Only the lines from the one containing "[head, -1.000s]" through the one containing "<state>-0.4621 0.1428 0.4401" should be printed, exactly as they appear below, with both ends included.

Start of Exercise data

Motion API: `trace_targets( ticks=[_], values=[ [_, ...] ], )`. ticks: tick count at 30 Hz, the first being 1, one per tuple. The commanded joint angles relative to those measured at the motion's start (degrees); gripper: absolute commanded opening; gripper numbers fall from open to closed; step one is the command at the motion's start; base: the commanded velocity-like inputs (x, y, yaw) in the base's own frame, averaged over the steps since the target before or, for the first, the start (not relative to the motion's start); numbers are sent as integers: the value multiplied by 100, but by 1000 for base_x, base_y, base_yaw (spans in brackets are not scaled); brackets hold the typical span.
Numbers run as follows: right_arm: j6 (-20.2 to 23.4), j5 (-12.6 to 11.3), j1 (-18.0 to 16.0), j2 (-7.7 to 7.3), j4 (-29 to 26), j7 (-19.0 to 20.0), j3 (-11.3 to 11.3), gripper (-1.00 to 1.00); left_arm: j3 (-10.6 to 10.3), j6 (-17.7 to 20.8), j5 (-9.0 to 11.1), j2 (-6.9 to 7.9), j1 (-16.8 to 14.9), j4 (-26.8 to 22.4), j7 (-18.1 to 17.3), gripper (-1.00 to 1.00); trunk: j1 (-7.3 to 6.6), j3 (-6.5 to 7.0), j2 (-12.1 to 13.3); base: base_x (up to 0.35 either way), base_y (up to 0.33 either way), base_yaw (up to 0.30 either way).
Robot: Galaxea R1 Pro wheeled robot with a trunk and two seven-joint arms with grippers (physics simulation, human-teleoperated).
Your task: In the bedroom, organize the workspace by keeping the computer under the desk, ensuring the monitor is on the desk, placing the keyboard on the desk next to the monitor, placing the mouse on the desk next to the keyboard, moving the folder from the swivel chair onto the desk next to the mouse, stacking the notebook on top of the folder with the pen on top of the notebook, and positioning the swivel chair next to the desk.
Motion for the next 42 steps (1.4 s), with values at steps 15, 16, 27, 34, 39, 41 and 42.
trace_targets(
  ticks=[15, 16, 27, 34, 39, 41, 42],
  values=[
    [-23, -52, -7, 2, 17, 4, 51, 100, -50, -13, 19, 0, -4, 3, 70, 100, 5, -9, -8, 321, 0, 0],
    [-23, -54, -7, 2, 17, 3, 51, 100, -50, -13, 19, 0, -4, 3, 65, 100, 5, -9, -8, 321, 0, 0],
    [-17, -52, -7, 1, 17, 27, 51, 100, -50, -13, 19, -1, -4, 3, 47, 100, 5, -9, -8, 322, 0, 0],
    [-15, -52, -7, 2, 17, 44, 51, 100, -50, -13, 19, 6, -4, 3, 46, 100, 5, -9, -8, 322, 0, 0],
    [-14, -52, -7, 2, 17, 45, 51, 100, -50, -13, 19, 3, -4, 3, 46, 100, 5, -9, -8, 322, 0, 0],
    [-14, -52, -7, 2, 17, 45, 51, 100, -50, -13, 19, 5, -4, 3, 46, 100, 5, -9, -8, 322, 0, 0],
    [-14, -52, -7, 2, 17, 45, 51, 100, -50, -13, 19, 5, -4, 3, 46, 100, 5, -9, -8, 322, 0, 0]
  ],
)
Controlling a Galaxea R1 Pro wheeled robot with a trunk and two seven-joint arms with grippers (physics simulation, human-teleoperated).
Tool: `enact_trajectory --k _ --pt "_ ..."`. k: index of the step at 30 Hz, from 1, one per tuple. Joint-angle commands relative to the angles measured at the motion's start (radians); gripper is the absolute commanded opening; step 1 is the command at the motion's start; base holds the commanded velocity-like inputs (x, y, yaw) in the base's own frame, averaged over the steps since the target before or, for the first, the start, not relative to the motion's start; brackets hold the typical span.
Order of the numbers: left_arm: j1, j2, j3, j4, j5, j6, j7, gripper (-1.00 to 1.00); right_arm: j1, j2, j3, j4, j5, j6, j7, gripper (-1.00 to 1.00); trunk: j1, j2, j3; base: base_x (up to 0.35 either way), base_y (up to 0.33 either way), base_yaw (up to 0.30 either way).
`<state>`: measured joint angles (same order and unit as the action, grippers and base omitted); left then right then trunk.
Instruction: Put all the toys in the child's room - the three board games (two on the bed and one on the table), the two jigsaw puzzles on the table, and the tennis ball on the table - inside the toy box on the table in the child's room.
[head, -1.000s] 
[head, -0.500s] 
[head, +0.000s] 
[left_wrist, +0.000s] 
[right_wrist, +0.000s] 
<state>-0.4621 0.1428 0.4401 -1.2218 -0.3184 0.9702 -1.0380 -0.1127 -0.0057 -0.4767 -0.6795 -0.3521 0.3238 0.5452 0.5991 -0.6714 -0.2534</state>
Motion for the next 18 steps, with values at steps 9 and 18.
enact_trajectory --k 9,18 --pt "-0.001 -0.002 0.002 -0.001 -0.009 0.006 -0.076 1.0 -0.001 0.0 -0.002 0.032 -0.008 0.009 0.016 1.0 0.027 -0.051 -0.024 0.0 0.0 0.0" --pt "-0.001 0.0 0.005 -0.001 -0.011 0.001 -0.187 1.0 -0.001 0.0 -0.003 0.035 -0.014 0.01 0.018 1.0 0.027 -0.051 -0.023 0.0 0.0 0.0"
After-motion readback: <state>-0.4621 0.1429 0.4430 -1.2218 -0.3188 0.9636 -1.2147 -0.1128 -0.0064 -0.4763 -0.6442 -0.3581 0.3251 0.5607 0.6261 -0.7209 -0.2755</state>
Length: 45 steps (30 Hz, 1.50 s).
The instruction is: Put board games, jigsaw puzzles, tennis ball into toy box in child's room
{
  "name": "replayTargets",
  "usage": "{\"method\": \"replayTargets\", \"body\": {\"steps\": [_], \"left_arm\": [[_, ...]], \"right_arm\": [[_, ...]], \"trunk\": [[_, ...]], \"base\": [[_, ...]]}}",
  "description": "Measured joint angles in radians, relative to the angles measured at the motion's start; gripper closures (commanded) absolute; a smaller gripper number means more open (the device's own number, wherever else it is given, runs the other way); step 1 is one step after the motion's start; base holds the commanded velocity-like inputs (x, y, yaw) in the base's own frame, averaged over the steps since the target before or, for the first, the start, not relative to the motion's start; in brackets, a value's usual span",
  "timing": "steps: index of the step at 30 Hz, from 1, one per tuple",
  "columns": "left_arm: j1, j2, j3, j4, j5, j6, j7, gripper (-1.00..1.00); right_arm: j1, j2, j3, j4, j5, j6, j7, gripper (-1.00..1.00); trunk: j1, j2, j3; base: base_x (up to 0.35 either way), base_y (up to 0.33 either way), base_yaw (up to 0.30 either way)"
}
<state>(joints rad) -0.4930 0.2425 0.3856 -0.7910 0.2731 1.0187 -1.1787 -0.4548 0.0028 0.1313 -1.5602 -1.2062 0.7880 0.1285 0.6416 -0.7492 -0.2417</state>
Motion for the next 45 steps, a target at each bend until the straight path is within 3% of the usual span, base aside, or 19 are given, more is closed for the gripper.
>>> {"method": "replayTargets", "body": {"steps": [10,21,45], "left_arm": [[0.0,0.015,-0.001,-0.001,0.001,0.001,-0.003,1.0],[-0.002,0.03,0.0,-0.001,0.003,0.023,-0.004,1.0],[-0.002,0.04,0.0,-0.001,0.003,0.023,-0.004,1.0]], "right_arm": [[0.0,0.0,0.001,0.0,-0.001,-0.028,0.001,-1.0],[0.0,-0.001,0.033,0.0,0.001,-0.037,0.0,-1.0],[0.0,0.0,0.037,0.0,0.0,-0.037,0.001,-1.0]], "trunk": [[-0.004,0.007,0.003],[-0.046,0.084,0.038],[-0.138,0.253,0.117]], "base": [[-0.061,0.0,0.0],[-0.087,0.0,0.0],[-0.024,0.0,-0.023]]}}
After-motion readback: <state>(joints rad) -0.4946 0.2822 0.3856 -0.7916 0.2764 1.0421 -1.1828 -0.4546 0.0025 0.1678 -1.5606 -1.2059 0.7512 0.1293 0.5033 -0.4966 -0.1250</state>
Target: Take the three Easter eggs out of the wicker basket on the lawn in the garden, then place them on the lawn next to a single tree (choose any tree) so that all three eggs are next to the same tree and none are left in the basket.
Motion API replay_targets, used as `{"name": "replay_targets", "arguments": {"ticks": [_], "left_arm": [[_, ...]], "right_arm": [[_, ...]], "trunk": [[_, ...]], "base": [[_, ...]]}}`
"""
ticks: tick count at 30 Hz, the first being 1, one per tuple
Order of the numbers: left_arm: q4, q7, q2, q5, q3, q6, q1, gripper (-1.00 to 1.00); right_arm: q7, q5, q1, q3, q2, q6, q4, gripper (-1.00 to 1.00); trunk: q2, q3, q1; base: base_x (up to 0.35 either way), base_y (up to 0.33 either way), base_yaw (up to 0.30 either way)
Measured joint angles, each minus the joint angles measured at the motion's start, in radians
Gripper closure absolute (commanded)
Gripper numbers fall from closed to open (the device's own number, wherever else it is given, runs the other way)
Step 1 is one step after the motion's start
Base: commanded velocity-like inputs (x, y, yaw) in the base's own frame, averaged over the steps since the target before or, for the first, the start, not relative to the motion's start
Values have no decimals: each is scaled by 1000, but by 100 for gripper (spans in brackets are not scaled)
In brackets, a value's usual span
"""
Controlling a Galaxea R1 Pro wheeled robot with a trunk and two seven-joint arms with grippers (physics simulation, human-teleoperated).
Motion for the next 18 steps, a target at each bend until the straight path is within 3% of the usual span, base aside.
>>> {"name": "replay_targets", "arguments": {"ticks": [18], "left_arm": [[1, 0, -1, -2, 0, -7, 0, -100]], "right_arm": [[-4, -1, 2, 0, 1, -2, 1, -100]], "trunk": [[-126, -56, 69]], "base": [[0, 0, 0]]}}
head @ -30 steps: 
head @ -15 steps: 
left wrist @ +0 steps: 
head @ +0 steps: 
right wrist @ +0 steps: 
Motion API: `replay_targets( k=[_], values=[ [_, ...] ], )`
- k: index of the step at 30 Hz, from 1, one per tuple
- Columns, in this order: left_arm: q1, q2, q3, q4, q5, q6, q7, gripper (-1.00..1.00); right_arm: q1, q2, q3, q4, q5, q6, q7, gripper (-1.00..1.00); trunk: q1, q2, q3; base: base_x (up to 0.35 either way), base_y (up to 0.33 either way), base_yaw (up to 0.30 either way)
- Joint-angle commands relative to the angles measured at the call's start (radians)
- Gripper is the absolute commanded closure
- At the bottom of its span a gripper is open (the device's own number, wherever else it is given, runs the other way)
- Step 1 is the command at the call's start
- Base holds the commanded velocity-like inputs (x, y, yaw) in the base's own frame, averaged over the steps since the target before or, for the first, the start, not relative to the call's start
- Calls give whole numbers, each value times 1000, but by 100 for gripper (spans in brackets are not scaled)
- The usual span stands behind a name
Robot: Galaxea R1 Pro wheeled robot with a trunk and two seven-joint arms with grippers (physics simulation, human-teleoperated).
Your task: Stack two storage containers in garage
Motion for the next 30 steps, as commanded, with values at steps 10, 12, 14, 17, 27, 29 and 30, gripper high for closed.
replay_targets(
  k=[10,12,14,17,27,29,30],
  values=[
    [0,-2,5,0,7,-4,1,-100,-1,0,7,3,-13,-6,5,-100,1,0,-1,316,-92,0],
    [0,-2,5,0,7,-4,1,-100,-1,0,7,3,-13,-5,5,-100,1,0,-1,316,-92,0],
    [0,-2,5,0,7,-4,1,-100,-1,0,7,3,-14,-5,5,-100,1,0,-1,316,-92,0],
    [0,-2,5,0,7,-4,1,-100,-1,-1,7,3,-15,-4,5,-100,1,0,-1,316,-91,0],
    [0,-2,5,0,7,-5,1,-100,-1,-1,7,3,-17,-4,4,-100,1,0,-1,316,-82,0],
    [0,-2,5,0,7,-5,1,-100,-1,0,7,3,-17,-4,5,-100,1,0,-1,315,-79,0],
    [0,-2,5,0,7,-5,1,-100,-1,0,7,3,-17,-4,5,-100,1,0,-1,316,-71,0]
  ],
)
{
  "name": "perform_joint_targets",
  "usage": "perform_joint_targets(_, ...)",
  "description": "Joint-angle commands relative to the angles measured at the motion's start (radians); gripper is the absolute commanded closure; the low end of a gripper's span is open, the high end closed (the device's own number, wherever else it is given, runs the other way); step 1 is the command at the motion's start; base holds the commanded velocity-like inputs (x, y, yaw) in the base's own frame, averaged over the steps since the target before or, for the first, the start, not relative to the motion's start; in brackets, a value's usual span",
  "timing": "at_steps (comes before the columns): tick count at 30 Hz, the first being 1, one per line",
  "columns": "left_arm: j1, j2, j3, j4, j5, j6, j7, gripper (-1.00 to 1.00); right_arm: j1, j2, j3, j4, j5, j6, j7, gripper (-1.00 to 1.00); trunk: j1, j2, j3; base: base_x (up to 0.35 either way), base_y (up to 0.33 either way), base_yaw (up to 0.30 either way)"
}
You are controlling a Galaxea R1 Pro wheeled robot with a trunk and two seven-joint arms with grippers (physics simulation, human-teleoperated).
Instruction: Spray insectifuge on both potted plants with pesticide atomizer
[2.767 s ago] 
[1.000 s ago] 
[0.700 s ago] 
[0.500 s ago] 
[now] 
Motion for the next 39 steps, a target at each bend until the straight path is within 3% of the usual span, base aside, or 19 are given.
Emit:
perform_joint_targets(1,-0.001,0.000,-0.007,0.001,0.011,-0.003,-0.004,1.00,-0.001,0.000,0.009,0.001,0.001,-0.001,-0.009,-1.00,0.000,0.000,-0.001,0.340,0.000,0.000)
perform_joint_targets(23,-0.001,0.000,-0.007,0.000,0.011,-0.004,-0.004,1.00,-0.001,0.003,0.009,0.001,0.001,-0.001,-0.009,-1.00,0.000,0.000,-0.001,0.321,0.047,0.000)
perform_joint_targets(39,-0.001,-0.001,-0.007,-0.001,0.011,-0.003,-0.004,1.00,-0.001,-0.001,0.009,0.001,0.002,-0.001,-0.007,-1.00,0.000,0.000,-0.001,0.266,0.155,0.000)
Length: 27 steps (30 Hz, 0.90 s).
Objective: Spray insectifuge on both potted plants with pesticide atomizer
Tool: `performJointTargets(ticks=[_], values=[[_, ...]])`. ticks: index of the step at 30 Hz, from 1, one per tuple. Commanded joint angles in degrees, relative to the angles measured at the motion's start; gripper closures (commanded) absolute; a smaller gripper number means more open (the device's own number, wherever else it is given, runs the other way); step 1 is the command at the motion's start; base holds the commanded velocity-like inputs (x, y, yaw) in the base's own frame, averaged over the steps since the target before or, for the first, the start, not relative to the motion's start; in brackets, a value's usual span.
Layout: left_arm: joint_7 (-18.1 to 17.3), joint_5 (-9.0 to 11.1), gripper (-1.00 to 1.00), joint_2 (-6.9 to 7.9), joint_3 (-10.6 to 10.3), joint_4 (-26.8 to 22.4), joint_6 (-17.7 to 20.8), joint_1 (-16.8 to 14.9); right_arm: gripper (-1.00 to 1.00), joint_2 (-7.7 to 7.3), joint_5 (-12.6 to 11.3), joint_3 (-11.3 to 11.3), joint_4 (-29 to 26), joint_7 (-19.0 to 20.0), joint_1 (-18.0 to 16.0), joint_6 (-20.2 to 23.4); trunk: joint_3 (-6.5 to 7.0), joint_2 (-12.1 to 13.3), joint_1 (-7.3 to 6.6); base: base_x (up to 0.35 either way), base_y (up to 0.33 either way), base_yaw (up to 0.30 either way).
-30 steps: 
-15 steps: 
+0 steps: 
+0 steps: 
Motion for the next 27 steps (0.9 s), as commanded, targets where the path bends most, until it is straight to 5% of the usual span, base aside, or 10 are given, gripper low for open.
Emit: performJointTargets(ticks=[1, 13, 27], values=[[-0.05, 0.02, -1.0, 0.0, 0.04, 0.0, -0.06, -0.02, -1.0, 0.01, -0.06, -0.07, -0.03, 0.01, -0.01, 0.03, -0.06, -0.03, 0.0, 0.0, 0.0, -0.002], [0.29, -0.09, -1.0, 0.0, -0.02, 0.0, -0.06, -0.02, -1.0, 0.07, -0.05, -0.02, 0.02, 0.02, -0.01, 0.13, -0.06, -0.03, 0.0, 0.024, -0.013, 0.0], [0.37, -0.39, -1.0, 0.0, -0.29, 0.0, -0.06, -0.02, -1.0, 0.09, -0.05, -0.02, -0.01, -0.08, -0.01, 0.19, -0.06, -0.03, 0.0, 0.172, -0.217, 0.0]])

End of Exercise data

[Task solution]
[head, -1.000s] 
[head, -0.500s] 
[head, +0.000s] 
[left_wrist, +0.000s] 
[right_wrist, +0.000s] 
<state>-0.4621 0.1428 0.4401 -1.2218 -0.3184 0.9702 -1.0380 -0.1127 -0.0057 -0.4767 -0.6795 -0.3521 0.3238 0.5452 0.5991 -0.6714 -0.2534</state>

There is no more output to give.